The eureka moment when fresh fish was first squished onto a ball of vinegared rice and eaten on the spot is lost to us, but it happened somewhere in Edo (soon to be Tokyo) during the 19th century. Some hungry soul got tired of waiting for his sushi to ferment. What we now think of as sushi — Edo-mae nigiri — was invented as fast food for laborers, served by outdoor vendors from small carts. Soy sauce was offered, probably to mimic the fermented fish taste of the earlier style. The Tokyo earthquake of 1923 leveled the city and dispersed many of the city’s sushi chefs, who took Tokyo-style nigiri sushi to other parts of the country.

In the mid-1960s a restaurant called Tokyo Kaikan opened one of the first sushi bars in Los Angeles. There, a chef named Ichiro Mashita, unable to find any fresh toro, started substituting creamy avocado for the fatty tuna belly, eventually coming up with the California roll, winning the eternal gratitude of my son Barrett and millions of other gaijin. Los Angeles was the beachhead for the sushi invasion, attracting many Japanese chefs eager to make their fortunes and to circumvent the grueling 10-year apprenticeship required in their homeland. Others followed Japan’s corporate envoys to New York during the boom years of the Japanese economy. In 1983, the New York Times restaurant critic, Mimi Sheraton, awarded four stars to Hatsuhana, a Midtown sushi den — the official imprimatur for the new cuisine.
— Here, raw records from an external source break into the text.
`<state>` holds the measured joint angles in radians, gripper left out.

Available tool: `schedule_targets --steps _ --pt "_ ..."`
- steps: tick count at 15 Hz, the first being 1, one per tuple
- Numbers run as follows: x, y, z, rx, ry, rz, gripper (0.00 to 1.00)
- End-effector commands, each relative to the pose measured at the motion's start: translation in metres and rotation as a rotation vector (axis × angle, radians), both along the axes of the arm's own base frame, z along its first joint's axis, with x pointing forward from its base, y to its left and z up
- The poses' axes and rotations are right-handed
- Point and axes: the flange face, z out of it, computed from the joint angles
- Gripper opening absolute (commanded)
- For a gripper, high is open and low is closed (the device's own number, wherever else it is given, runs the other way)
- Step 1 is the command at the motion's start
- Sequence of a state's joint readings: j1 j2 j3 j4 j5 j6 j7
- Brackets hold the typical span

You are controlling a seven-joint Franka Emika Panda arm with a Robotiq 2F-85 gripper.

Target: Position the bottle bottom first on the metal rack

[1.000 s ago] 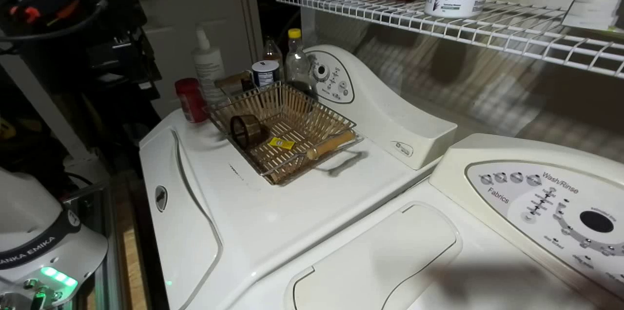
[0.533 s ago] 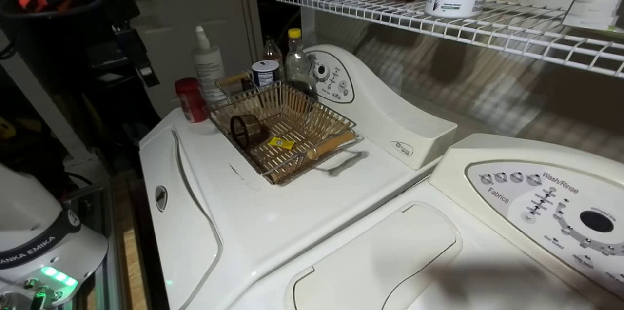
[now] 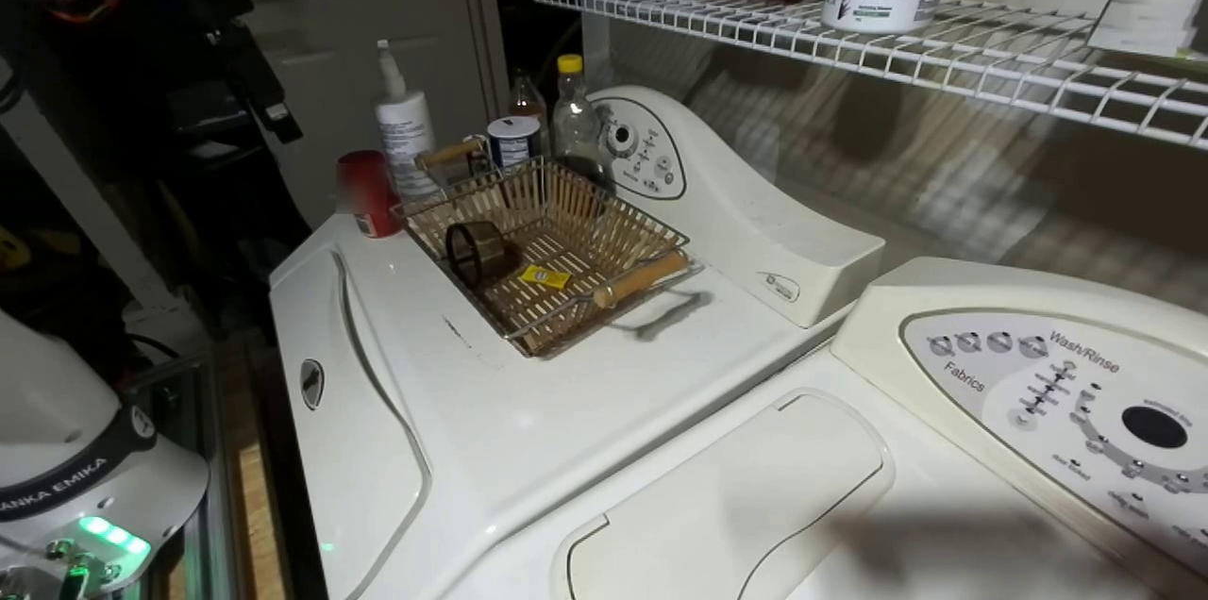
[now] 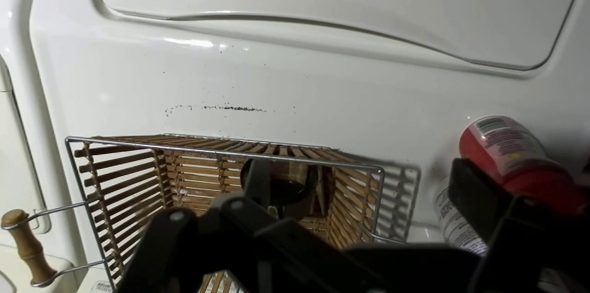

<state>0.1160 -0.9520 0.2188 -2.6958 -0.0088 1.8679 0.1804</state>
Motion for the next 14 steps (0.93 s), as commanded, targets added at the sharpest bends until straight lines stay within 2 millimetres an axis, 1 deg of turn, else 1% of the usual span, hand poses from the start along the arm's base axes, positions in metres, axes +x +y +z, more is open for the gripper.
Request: schedule_targets --steps 1,13,14 --pt "0.0001 0.0000 0.0006 0.000 0.001 0.000 1.00" --pt "0.0001 0.0000 0.0006 0.000 0.001 0.000 1.00" --pt "0.0043 0.0014 0.0081 -0.034 -0.009 0.026 1.00"
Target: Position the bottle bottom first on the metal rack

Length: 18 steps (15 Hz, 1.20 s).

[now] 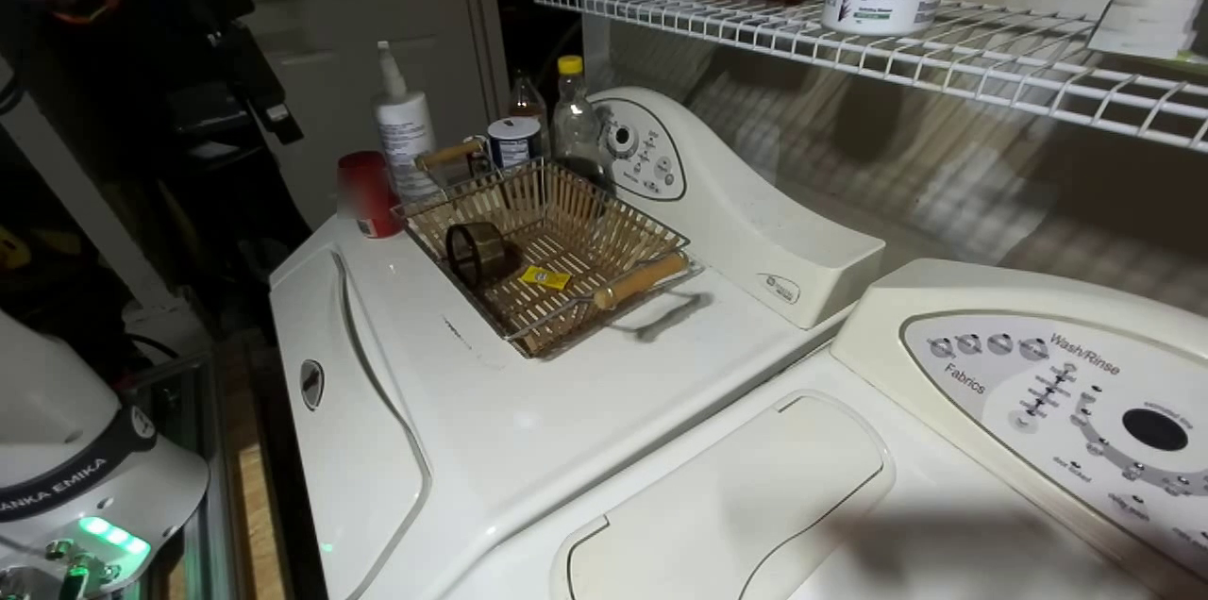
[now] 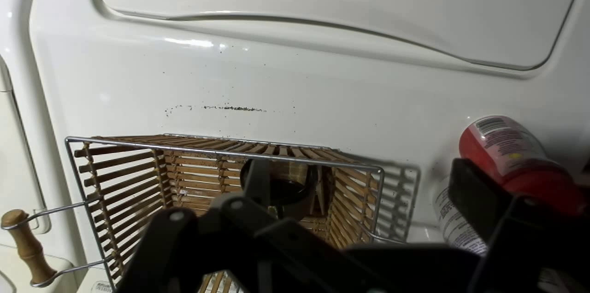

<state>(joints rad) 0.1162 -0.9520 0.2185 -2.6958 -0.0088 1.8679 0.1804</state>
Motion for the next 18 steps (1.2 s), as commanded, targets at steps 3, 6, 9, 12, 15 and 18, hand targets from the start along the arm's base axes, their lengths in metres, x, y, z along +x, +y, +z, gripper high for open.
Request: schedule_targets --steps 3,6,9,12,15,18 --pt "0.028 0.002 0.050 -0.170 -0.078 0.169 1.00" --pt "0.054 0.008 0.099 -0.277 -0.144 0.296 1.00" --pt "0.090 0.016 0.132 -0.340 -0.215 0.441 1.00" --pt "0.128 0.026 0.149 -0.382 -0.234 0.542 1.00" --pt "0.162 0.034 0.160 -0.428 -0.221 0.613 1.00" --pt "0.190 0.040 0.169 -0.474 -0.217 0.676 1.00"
Trevor Corson’s “Zen of Fish” bounces between Los Angeles and Japan, as he follows the trials of a recent class of the California Sushi Academy, founded in 1998 to train would-be American sushi chefs. It’s a clever narrative strategy — the reader learns the practice and history of sushi alongside the students. On the other hand, his decision to focus on the least promising student — a young woman who is squeamish about touching fish and is afraid of sharp knives — makes for a sometimes frustrating and pedestrian journey. Given Corson’s apparent mastery of Japanese and of original source material, one can only assume the samurai and Zen clichés result from the student’s limited point of view. (“Kate liked Toshi immediately. He was cheerful and stern at the same time, like a monk who was also a kung-fu warrior.”) The monk/warrior head of the academy, Toshi Sugiura, comes across as a colorful if enigmatic character, a profligate party boy and self-appointed guardian of sushi traditions. On the other hand, Corson’s portrait of the American students, as opposed to the glimpses we catch of the single Japanese acolyte, could be used to buttress the view that gaijin in general, and women in particular, don’t have the stuff to make it behind the sushi bar. But hey, somebody’s got to man the counter at all those sushi bars springing up in Oklahoma and Nebraska.

Fortunately, the classroom scenes are intercut with authoritative, often amusing, chapters on sushi history, marine biology and the physiognomy of taste. While the students hack away at mackerel, Corson serves up bite-size explanations of the invention of soy sauce, the sex life of red algae and the importance of umami, that mysterious fifth taste that underlies so much of Eastern cuisine. His chapter on rice, a subject that Americans take for granted, is itself worth the price of the book.

Jay McInerney’s most recent books are “The Good Life,” a novel, and “A Hedonist in the Cellar: Adventures in Wine.”